Saved data entries:
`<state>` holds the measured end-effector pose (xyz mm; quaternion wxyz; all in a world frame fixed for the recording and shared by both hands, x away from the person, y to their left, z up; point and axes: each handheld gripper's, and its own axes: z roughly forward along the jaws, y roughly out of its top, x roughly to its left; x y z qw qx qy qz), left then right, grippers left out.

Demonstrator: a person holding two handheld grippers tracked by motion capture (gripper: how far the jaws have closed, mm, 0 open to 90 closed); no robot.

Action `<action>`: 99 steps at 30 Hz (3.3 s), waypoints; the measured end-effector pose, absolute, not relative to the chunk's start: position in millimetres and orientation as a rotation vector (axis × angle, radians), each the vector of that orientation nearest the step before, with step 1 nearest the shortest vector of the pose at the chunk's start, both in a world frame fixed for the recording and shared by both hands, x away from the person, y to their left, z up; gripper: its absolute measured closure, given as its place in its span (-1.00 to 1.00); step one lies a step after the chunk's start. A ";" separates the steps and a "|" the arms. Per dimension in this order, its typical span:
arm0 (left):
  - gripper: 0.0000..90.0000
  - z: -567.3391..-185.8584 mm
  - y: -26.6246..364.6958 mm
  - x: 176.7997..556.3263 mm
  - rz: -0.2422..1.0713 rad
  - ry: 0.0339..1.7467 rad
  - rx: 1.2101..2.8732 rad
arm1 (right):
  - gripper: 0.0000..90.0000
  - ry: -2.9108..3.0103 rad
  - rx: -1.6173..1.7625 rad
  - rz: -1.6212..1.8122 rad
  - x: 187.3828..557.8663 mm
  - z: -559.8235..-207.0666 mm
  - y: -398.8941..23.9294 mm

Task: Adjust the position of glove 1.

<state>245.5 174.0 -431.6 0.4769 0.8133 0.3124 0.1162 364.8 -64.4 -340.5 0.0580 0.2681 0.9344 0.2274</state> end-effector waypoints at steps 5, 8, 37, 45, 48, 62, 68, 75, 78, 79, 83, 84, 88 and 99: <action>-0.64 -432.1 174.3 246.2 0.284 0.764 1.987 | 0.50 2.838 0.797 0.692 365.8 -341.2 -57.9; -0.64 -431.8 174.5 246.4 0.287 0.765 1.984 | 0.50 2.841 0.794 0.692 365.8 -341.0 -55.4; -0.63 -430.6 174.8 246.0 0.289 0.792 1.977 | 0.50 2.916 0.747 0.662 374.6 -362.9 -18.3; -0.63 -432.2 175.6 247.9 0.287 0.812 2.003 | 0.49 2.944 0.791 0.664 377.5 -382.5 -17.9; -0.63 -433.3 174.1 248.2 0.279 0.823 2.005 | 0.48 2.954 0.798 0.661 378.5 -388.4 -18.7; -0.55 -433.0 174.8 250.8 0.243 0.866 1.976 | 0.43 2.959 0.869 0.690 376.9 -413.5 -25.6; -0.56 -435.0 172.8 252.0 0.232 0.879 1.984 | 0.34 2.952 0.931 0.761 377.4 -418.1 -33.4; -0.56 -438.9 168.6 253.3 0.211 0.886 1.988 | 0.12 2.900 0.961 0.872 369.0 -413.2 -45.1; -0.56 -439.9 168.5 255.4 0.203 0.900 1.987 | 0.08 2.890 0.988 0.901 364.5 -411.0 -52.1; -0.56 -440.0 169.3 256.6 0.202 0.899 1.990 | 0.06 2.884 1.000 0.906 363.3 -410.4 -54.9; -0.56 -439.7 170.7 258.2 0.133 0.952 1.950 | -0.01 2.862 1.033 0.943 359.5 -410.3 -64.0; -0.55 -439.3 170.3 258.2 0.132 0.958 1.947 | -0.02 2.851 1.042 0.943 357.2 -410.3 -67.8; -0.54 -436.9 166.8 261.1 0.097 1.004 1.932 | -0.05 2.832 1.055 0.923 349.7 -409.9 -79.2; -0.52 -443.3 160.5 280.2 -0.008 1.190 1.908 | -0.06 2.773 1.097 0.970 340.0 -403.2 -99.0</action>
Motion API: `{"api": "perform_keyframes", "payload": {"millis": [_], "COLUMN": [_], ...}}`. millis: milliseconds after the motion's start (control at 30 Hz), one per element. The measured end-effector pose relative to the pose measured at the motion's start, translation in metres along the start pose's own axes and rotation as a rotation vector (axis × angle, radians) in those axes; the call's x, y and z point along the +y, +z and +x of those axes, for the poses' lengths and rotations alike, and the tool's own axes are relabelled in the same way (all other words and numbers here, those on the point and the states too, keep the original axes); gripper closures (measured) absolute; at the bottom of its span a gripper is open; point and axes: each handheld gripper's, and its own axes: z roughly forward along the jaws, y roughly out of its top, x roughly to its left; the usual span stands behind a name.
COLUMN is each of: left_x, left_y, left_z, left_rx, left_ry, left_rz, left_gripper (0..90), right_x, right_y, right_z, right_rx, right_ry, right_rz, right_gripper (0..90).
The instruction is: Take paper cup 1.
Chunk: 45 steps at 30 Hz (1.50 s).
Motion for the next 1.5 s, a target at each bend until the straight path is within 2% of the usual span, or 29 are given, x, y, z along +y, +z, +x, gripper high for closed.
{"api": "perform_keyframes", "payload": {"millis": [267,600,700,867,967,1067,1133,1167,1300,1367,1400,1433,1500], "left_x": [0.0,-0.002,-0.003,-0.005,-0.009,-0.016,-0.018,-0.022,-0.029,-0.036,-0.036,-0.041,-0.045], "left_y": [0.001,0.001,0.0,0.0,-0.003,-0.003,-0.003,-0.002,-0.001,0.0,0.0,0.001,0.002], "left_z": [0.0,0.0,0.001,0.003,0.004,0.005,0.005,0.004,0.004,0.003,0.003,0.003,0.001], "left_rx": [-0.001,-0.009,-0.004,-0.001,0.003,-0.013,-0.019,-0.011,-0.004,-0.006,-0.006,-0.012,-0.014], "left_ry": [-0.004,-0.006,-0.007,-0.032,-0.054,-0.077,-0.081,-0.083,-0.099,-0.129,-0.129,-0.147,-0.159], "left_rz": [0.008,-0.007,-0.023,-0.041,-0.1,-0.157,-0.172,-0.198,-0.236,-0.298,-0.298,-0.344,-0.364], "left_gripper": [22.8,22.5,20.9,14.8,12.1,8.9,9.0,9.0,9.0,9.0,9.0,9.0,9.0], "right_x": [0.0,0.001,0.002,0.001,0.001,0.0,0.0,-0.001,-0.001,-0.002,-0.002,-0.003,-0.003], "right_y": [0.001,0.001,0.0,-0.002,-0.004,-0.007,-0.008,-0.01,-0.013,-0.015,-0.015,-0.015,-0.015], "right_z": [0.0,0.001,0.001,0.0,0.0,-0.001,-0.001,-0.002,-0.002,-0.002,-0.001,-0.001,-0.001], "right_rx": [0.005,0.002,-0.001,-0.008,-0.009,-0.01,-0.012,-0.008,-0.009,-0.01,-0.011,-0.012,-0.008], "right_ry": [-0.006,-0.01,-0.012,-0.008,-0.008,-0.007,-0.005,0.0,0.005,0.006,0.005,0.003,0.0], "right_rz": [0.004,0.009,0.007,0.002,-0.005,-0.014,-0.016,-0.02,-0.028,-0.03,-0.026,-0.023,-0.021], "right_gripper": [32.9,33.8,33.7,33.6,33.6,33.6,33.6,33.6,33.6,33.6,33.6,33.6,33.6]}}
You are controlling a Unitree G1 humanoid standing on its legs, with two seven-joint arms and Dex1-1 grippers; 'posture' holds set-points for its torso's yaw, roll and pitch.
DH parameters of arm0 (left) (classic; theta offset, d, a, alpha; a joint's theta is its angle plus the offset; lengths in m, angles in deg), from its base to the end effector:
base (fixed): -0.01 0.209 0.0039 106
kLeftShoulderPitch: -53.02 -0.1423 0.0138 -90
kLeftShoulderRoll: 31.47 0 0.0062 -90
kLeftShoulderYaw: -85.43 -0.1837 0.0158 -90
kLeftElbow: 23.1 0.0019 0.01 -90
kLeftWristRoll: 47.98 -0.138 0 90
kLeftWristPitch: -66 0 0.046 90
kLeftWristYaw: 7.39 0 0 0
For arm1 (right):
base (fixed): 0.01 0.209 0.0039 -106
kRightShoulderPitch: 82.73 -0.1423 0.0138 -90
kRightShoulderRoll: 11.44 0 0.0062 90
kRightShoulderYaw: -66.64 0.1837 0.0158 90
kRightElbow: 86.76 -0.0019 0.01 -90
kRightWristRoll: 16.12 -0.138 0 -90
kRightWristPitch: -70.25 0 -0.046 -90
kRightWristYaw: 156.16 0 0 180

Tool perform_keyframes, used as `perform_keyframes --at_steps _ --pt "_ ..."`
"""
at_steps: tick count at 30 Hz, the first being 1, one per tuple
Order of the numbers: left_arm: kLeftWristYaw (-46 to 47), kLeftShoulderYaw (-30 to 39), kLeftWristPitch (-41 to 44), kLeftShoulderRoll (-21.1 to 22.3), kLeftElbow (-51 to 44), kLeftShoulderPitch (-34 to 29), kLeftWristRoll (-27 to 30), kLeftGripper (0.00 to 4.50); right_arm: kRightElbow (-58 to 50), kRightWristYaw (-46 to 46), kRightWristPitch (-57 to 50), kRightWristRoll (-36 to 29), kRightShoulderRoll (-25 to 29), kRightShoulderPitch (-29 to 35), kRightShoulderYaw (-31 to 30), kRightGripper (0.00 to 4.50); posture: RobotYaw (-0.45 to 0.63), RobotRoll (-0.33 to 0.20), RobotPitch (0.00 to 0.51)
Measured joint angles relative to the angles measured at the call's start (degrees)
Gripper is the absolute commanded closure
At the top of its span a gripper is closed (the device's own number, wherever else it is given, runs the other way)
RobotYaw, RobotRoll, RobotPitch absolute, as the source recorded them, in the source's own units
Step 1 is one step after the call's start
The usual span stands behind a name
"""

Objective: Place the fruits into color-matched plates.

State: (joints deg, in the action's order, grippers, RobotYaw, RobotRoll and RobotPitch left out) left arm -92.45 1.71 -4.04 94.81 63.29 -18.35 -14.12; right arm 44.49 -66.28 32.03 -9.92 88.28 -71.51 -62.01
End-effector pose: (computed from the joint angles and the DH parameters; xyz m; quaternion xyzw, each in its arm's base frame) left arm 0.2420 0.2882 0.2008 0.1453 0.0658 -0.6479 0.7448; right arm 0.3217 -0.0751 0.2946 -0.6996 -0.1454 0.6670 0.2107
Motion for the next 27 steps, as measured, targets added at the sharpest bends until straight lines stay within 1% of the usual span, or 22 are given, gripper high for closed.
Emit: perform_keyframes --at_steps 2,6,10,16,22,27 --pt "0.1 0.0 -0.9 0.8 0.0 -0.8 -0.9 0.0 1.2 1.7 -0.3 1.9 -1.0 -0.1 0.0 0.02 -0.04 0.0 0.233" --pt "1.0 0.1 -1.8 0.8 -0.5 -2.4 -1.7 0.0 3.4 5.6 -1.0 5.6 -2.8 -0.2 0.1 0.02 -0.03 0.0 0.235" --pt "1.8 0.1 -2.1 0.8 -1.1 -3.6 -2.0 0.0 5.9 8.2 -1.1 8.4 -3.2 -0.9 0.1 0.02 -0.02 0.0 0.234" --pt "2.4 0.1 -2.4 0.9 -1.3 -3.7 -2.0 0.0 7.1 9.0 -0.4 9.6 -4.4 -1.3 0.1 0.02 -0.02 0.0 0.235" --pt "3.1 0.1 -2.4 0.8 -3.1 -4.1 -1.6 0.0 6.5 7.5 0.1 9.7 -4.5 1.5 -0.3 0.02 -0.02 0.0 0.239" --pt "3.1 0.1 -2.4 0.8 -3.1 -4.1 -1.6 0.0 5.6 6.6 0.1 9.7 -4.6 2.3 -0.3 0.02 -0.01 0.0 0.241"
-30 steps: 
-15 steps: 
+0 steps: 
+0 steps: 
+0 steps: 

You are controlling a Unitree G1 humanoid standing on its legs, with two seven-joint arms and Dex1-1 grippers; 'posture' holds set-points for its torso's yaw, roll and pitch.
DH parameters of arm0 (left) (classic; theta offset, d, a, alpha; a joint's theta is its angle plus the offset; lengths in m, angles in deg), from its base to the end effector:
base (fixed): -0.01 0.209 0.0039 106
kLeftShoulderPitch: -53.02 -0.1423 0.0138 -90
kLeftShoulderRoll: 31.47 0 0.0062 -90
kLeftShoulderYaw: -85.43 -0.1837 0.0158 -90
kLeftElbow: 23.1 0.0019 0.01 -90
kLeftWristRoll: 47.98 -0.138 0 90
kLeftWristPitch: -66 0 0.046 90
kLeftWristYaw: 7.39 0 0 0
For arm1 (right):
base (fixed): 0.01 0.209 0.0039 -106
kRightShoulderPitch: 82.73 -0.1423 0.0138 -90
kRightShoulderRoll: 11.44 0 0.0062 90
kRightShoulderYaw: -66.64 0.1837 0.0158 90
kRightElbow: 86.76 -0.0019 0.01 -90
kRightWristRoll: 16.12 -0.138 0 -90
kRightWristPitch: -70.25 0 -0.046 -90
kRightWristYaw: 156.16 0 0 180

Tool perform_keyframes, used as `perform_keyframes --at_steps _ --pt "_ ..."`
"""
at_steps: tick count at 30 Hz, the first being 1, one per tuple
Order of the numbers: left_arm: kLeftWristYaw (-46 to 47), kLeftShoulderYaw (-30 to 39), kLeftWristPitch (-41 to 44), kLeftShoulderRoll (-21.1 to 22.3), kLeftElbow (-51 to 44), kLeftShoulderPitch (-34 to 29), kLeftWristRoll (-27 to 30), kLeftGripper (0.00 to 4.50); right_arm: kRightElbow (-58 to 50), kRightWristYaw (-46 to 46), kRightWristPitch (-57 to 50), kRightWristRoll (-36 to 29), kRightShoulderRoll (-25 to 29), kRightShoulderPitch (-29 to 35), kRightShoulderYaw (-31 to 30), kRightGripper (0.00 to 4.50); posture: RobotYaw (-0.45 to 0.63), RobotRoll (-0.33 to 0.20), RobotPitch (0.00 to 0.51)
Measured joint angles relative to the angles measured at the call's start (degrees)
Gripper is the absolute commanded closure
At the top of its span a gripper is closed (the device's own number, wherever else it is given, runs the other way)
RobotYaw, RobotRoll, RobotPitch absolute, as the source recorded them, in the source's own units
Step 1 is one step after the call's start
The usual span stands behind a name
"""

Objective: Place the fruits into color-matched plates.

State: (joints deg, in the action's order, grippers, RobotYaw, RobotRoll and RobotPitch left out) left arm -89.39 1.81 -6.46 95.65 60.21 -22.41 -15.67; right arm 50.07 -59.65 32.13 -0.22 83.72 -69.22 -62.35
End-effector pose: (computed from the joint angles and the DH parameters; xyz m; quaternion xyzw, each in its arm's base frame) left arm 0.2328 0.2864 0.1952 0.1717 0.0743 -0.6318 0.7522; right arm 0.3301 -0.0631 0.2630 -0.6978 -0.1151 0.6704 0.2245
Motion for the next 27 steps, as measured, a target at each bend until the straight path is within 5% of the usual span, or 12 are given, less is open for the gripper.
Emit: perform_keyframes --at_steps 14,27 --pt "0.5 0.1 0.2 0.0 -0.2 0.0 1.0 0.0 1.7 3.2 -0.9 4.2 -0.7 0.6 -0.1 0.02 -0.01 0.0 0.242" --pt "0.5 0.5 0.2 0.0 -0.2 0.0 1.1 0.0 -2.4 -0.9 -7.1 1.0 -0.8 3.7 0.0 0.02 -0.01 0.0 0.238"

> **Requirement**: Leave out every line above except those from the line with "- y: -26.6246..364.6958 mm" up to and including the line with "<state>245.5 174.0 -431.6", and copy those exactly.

> **Written answer**:
  - y: -26.6246..364.6958 mm
  - x: 176.7997..556.3263 mm
  - rz: -0.2422..1.0713 rad
  - ry: 0.0339..1.7467 rad
  - rx: 1.2101..2.8732 rad
arm1 (right):
  - gripper: 0.0000..90.0000
  - ry: -2.9108..3.0103 rad
  - rx: -1.6173..1.7625 rad
  - rz: -1.6212..1.8122 rad
  - x: 187.3828..557.8663 mm
  - z: -559.8235..-207.0666 mm
  - y: -398.8941..23.9294 mm

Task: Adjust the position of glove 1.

<state>245.5 174.0 -431.6 0.4769 0.8133 0.3124 0.1162 364.8 -64.4 -340.5 0.0580 0.2681 0.9344 0.2274</state> end-effector waypoints at steps 5, 8, 37, 45, 48, 62, 68, 75, 78, 79, 83, 84, 88 and 99: <action>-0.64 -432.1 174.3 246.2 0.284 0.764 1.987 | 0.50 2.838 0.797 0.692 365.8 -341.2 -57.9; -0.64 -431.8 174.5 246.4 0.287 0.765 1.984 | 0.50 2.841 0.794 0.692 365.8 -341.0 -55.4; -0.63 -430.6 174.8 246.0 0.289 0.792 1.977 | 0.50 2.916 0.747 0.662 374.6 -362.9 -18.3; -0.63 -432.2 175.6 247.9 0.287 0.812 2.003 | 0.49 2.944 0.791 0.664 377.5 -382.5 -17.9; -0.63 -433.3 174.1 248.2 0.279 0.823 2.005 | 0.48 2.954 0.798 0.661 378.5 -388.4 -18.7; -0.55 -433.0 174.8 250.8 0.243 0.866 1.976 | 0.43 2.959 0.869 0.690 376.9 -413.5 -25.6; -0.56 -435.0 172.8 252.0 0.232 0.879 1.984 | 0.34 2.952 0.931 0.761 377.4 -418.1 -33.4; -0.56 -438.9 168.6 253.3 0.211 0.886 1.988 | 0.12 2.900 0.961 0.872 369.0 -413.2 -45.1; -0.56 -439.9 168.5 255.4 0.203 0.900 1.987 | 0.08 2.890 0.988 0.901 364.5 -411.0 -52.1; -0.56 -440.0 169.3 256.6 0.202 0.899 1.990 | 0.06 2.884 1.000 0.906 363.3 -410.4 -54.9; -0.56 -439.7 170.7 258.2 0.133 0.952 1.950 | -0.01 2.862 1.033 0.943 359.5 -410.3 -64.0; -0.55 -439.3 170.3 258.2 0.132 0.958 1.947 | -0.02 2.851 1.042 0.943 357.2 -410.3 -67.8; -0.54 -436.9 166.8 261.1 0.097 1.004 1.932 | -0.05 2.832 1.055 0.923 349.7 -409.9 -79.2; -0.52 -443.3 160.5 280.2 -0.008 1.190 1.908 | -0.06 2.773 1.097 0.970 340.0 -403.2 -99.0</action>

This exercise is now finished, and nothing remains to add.